Apprenez d’abord, continuer ensuite silencieusement à pratiquer l’écoute et l’observation de votre mental, de votre corps, faites-en même un certain mode de vie. Vous observerez au fur et à mesure que la compré-hension des situations se clarifiera d’elle-même. Vous constaterez, au fur et à mesure de votre progression dans cette compréhension, que vous n’aviez pas à vouloir obtenir ce que vous aviez déjà, et qu’il n’y avait rien à rejeter puisque ce rien fait aussi partie de la compréhension. Cette compréhension vous amènera petit à petit à l’absence de crainte de vouloir ou de ne pas avoir eu, cette compréhension se base sur l’enseignement du Bouddha en particulier celui du N.O.S.

C’est celle du Noble Octuple Sentier qui mène à la cessation de la souffrance ou dukkha-nirhoda. Cette noble vérité est connue sous le nom de Sentier du Milieu ou Majjimâ Patipadâ, puisqu’elle est censée nous permettre d’éviter les deux extrêmes :
– l’abandon aux plaisirs des sens et à leur dépendance, menant à l’insatisfaction et à la souffrance,
– la recherche du bonheur reposant sur la mortification et l’excès d’ascèse, ceci étant douloureux et sans profit.

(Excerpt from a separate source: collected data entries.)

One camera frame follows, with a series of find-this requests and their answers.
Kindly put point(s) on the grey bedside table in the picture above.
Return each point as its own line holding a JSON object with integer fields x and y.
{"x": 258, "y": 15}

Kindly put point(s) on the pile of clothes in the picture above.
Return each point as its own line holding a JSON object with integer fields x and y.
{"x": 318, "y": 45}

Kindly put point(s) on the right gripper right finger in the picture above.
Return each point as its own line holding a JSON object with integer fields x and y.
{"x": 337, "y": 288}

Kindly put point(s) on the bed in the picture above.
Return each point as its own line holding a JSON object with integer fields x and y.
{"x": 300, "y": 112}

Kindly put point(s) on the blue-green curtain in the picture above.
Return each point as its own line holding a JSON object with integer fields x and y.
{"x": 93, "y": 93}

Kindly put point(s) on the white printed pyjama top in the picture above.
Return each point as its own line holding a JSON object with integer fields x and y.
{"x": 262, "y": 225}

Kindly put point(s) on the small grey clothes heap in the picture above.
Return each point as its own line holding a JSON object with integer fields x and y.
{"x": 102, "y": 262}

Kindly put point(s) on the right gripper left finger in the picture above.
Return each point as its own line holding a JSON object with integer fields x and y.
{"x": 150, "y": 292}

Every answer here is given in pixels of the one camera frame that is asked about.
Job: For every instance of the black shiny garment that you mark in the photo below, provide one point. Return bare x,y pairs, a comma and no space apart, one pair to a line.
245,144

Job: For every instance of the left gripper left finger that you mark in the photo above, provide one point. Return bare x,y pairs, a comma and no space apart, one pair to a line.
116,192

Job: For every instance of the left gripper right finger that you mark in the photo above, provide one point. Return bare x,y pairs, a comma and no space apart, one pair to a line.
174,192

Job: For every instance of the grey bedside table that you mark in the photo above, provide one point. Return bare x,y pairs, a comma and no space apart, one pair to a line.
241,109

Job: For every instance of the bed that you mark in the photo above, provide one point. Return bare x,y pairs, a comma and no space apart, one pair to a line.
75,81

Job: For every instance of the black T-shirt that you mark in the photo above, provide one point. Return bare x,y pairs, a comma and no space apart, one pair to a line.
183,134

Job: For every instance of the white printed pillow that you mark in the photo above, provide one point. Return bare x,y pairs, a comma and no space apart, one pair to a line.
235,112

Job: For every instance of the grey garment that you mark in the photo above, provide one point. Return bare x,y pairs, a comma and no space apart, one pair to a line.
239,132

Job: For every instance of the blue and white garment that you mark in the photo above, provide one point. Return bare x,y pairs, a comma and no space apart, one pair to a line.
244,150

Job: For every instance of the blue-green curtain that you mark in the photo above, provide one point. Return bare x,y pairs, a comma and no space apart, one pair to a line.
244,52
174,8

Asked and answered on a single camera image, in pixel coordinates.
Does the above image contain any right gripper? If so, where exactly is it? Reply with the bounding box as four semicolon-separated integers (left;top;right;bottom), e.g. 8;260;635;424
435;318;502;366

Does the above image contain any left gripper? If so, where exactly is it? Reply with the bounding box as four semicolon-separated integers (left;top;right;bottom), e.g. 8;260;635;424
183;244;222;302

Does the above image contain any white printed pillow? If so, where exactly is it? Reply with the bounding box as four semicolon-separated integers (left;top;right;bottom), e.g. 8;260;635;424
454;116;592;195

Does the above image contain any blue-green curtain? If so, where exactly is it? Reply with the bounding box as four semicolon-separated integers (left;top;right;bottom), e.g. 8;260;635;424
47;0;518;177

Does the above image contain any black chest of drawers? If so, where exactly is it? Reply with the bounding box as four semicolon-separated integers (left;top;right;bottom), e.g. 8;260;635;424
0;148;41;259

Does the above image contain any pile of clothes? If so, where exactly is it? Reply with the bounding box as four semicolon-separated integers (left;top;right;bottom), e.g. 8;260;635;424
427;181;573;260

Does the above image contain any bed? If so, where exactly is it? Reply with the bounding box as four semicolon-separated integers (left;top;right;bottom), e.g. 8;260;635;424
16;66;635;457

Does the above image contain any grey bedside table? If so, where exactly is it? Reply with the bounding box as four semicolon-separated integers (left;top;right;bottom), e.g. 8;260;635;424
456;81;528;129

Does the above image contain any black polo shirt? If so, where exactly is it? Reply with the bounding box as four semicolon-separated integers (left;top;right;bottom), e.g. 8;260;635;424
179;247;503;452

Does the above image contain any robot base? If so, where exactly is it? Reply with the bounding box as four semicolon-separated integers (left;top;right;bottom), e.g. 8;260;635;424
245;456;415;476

Quel est-il dans les grandes lignes ce Noble Octuple Sentier ?

– Compréhension juste (sammâ ditthi)
– Pensée juste (sammâ sankappa)
– Parole juste (sammâ vâcâ)
– Action juste ( sammâ kammanta)
– Moyens d’existence justes (sammâ ajîva)
– Effort juste ( Sammâ vayâmâ)
– Attention juste (sammâ sati)
– Concentration juste (sammâ samâdhi)

Il n’est pas une partie, même la plus infime, des enseignements du Bouddha qui n’y fasse à quelque part référence de près ou de loin, étant le fil conducteur de celui-ci. Il convient de dire qu’il est plus efficace et efficient de développer ces différents paliers le plus simultanément possible selon les capacités de chacun, car ces huit étapes du N.O.S. sont interdépendantes et interactives.

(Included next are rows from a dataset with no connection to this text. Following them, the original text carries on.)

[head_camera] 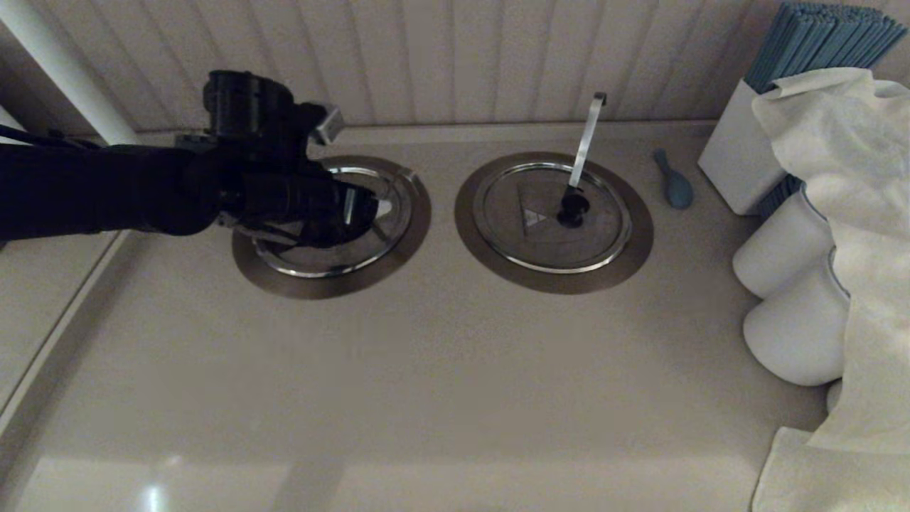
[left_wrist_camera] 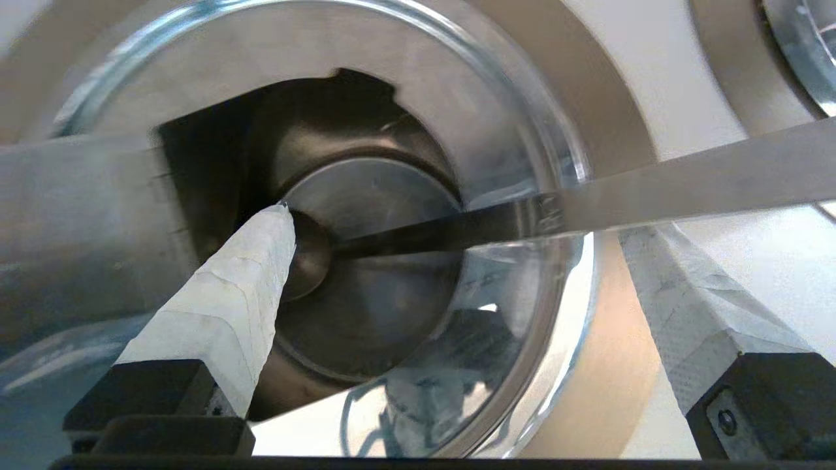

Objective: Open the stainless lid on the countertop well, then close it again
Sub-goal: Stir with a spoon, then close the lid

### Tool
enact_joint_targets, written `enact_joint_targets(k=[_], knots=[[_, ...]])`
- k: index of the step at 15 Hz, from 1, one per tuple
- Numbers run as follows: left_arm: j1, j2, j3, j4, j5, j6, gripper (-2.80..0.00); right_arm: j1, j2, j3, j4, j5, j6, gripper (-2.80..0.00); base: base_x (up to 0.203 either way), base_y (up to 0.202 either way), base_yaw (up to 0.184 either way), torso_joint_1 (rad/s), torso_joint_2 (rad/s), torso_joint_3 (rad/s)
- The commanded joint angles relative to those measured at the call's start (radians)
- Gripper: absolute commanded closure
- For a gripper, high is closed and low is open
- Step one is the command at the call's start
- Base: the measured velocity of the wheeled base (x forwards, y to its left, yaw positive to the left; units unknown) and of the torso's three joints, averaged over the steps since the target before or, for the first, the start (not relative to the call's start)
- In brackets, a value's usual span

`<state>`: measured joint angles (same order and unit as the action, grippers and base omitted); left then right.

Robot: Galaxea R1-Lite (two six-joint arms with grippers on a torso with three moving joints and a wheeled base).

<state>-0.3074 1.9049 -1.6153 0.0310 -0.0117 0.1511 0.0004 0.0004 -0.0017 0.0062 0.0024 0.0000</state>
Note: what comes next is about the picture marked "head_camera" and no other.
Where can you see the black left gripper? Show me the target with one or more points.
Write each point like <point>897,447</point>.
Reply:
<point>298,203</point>

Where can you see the steel hinged pot lid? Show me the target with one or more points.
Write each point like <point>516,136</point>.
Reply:
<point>590,235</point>
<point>387,235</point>

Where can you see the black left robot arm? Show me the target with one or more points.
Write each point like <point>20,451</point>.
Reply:
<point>85,188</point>

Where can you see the blue rice paddle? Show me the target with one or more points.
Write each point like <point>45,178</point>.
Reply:
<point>677,190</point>

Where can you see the white support pole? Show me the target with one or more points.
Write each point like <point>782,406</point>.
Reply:
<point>67,71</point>

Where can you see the white square holder box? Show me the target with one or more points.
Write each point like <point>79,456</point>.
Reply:
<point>734,155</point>

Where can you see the white cup stack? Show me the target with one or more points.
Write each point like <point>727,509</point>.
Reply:
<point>832,395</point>
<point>773,249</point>
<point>791,334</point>

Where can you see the blue ribbed pack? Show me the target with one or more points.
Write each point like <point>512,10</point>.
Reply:
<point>777,198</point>

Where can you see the blue straw bundle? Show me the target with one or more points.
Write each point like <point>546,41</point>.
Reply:
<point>807,41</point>

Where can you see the white cloth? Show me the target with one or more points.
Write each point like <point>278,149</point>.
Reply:
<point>857,178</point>

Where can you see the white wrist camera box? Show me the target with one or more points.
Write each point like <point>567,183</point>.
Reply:
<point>328,126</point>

Au même titre que les Trois Caractéristiques, les Trois Confiances, les Cinq Agrégats, les Cinq Étapes, les sept Obstacles, les Dix liens… tout disciple de Bouddha, qui se respecte ou se veut comme tel, doit connaître le N.O.S. sur le bout des neurones. J’ai remarqué souvent que beaucoup de fidèles n’en avaient que des connaissances imparfaites, voire erronées. Certaines écoles le dénomment Nirvâna, à savoir l’état final auquel il amène si on suit toutes ses prescriptions à la lettre (vous savez ce que je pense de la lettre …), de là à être un fin lettré, il n’y a qu’un pas … certainement le premier dans le N.O.S. (à ne pas redoubler sauf pour les chiens !).

Mais est-ce dans une application aveugle et non discernante que le disciple du Bouddha réalisera la véritable essence de ce chemin, de cette Voie qui cristallise la compassion altruiste ? Est-ce aussi dans une imitation, condamnée par Bouddha lui-même, que le disciple forgera son propre chemin ? Est-ce aussi dans une soumission dévote à quelconque little-feet gourou que le disciple trouvera la quintessence de son être, de sa nature propre de Bouddha ?

Il me semble modestement que le disciple doit entreprendre ce chemin par lui-même, de sa propre initiative, non conditionné par quelqu’aspiration élitiste, ni surtout par quelque conditionnement opératif, voire culpa-bilisant d’un maître qui ne serait pas au-dessus de tout soupçon. Maître qui le dirigerait péremptoirement, lui imposerait une manière de faire, de voir, plutôt que de l’inviter à définir sa ligne directrice et ses options en le laissant pratiquer son entier libre-arbitre.

Trop de gens encore s’imaginent avec la meilleure volonté du monde que le maître est là pour les guider dans le Chemin « tout cuit d’avance » comme on fait une visite guidée du château de Chambord, d’Amboise ou de Versailles. C’est au disciple et ce n’est qu’à lui seul de faire ses découvertes, ses expérimentations, d’en tirer ses déductions et conclusions qui lui appartiennent en propre, faisant de son chemin, non celui des autres ou de quelque gourou manipulateur, mais le sien propre qui l’amènera à sa libération, à son nirvâna (avec ou sans nanas…).

Il faut éviter de croire aussi que le chemin est éloigné, inaccessible ; loin de là, il se concrétise par notre pratique quotidienne, attentive et persévérante, dans la prise de conscience et la compréhension correcte de l’interrelation entre nous et ce qui nous entoure. Le Chemin est ce que nous en faisons jour après jour, heure après heure, il est sous nos pas dans l’Ici et Maintenant. Alors, nous pouvons entonner : « Qu’il est près ton chemin, Bouddha …! » Peut-être trop près pour être pleinement appréciable et apprécié … ? Parce qu’il est sous nos pas à l’insu de notre plein gré comme l’aurait dit Richard Virenque et que nous y marchons dessus sans le savoir comme le disciple gentilhomme !!